How Then Do One File A Misdiagnosis Claim?

Unfortunately, some women might not be aware that they’ve been misdiagnosed until more advanced during their pregnancy. This could result in missing crucial appointments for the pregnancy and abstaining from activities and settings that could harm the baby, such as drinking alcohol or being exposed to harmful chemicals while in the workplace.

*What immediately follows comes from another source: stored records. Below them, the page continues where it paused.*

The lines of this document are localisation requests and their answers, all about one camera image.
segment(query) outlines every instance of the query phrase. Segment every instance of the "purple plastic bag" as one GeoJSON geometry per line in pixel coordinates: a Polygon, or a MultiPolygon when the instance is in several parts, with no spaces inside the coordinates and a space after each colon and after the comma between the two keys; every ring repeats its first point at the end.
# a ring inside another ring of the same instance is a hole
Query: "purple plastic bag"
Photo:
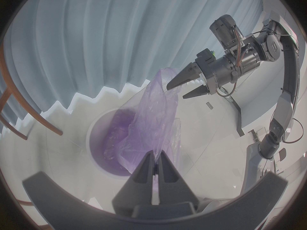
{"type": "Polygon", "coordinates": [[[153,150],[155,160],[162,150],[180,169],[180,119],[175,119],[181,87],[166,90],[175,70],[158,71],[147,87],[117,110],[103,146],[107,159],[117,159],[130,173],[144,155],[153,150]]]}

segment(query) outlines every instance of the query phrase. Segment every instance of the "tiled floor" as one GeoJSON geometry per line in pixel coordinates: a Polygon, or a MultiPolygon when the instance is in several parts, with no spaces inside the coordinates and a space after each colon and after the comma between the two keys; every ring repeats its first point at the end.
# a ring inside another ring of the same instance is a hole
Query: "tiled floor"
{"type": "MultiPolygon", "coordinates": [[[[216,94],[188,100],[181,98],[198,85],[197,82],[188,83],[179,97],[176,117],[181,119],[180,173],[200,198],[233,198],[240,193],[246,148],[253,139],[249,133],[239,137],[237,110],[224,98],[216,94]],[[211,103],[213,110],[206,102],[211,103]]],[[[88,203],[95,198],[102,209],[114,212],[111,200],[126,178],[110,178],[97,169],[86,151],[86,134],[100,113],[120,107],[141,89],[126,84],[119,94],[104,87],[95,99],[76,94],[68,110],[56,102],[42,115],[63,130],[62,136],[46,129],[29,115],[16,125],[22,133],[28,134],[27,141],[5,128],[0,138],[0,168],[15,197],[29,201],[21,181],[44,171],[80,200],[88,203]]],[[[27,212],[40,224],[44,221],[32,210],[27,212]]]]}

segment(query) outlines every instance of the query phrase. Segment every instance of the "wooden chair leg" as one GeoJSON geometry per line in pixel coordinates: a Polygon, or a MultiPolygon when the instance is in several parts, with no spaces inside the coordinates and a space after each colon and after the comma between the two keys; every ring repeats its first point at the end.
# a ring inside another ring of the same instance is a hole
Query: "wooden chair leg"
{"type": "Polygon", "coordinates": [[[47,120],[45,120],[40,114],[38,114],[32,106],[29,105],[29,103],[25,100],[25,98],[21,95],[19,90],[17,89],[16,85],[13,82],[13,79],[9,73],[9,70],[7,69],[7,65],[4,58],[4,48],[3,48],[3,42],[0,46],[0,70],[3,76],[3,79],[6,83],[7,88],[11,91],[13,96],[16,98],[16,100],[19,102],[19,104],[37,121],[39,121],[42,125],[50,129],[51,131],[55,132],[58,135],[62,135],[63,132],[53,126],[51,123],[49,123],[47,120]]]}
{"type": "MultiPolygon", "coordinates": [[[[11,92],[9,89],[5,89],[5,91],[3,92],[1,98],[0,98],[0,113],[2,112],[2,109],[4,108],[5,103],[7,102],[7,100],[9,99],[9,97],[11,96],[11,92]]],[[[2,117],[2,115],[0,114],[0,121],[3,123],[3,125],[8,128],[9,130],[11,130],[13,133],[15,133],[16,135],[18,135],[19,137],[21,137],[24,140],[27,140],[27,137],[24,134],[21,134],[18,130],[16,130],[12,125],[10,125],[10,123],[8,121],[6,121],[4,119],[4,117],[2,117]]]]}

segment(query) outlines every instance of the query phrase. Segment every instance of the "light blue curtain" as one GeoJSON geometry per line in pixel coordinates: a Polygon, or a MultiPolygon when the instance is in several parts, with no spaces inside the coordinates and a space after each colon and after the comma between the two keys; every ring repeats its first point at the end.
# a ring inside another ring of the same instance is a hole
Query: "light blue curtain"
{"type": "MultiPolygon", "coordinates": [[[[57,100],[67,108],[76,92],[94,98],[103,86],[141,86],[205,48],[223,55],[212,22],[230,14],[247,35],[262,10],[262,0],[28,0],[6,33],[5,59],[38,113],[57,100]]],[[[15,124],[27,113],[11,97],[2,114],[15,124]]]]}

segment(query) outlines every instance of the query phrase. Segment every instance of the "curtain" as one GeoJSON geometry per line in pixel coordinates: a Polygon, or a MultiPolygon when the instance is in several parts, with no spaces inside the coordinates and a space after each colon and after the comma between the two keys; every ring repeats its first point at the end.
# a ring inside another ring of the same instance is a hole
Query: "curtain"
{"type": "MultiPolygon", "coordinates": [[[[103,86],[141,86],[205,48],[222,56],[213,21],[230,14],[247,35],[262,10],[262,0],[28,0],[5,35],[5,60],[38,113],[57,100],[67,108],[76,92],[94,98],[103,86]]],[[[27,112],[11,97],[2,114],[16,124],[27,112]]]]}

The babies born from pregnancies incorrectly identified as misdiagnosedmiscarriage are more likely to have long-term health issues such as learning disabilities, physical anomalies, and stillbirth. Mothers can also harm their health when they suffer from chronic conditions like preeclampsia and do not receive appropriate care.

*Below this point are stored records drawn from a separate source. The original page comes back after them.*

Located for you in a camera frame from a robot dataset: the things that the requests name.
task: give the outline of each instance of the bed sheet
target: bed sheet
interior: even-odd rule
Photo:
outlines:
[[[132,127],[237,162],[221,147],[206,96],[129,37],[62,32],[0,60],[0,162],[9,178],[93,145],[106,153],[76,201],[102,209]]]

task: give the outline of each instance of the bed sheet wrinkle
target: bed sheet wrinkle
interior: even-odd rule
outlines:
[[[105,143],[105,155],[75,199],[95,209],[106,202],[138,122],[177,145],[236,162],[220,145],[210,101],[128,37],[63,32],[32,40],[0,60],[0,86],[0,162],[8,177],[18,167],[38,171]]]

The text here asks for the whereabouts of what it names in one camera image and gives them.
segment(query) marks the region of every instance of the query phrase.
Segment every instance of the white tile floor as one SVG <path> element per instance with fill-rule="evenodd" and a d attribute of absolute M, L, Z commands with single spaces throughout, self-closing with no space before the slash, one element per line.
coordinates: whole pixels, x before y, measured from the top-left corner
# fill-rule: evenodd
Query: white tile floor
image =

The consequences of a misdiagnosis stop you from doing the tasks you must take to ensure an uninjured and healthy pregnancy. Suppose your baby suffers harm from an ovum misdiagnosis due to blighted, and you are concerned about the consequences. In that case, it is best to consult an attorney for birth injuries who will begin making progress on your claim.


The procedure for misdiagnosedmiscarriage is based on several variables like the stage of development of the fetus and the desires and needs of the pregnant woman.

One should discuss the possible options with their physician or nurse-midwife

  • The miscarriage occurs by itself without medical intervention
  • The use of medication to trigger the physical miscarriage
  • A surgical procedure (such as dilation or curettage) to eliminate the fetus

Frequently Ask Questions

Could ultrasound be incorrect regarding miscarriage?

A misdiagnosis of miscarriage may occur if a follow-up ultrasound isn’t done. A second scan will check for the continued growth of the embryo and the gestational sac. The typical waiting time between scans is a week. A non-viable pregnancy will not show any or only a tiny amount of growth.

Can you still be expected after having a spontaneous miscarriage?

Ovulation can occur, and be pregnant as early as two weeks following a miscarriage. If you feel physically and emotionally ready for pregnancy following a miscarriage, consult your doctor to provide you with advice.

Do you need to get another ultrasound to confirm the miscarriage?

An upcoming study discovered evidence suggesting that women should receive another ultrasound scan two weeks after the initial one to confirm the diagnosis.

Does folic acid help stop miscarriage?

Supplementing vitamins before conception or during the early stages of pregnancy makes it impossible for women to avoid misdiagnosedmiscarriage. But, evidence showed that women who took multivitamins with iron and folic acid had decreased risk of stillbirth.

Is Miscarriage Ever Misdiagnosed?

The most crucial aspect for women is to ensure that they aren’t experiencing miscarriage before deciding on the best treatment. Sometimes, the loss of pregnancy is not diagnosed correctly, and the embryo is later found to be healthy and growing. It can be a massive shock for couples who have been grieving losing their child and are trying to make essential choices about handling the loss.

How can you prevent an accident?

How Can you Prevent a misdiagnosedmiscarriage?

  • Take at least 400 mg of folic acids every daily, starting at least one or two months before conception, should it be possible.
  • Exercise regularly.
  • Eat balanced, healthy, and nutritious meals.
  • Manage stress.
  • Maintain your weight within the acceptable limits.
  • Do not smoke and avoid secondhand smoke.


Misdiagnosedmiscarriage occurs when the death of a fetus occurs. However, the fetus is not physically miscarried as of yet. If someone has missed a miscarriage, they may not be experiencing any signs. The problem could only be diagnosed when they get an ultrasound during a prenatal appointment.

When a miscarriage that was missed is identified, a woman may be asked to wait and see whether the fetus can naturally miscarry. If this doesn’t happen, then drugs or medical techniques could be employed to stop the miscarriage.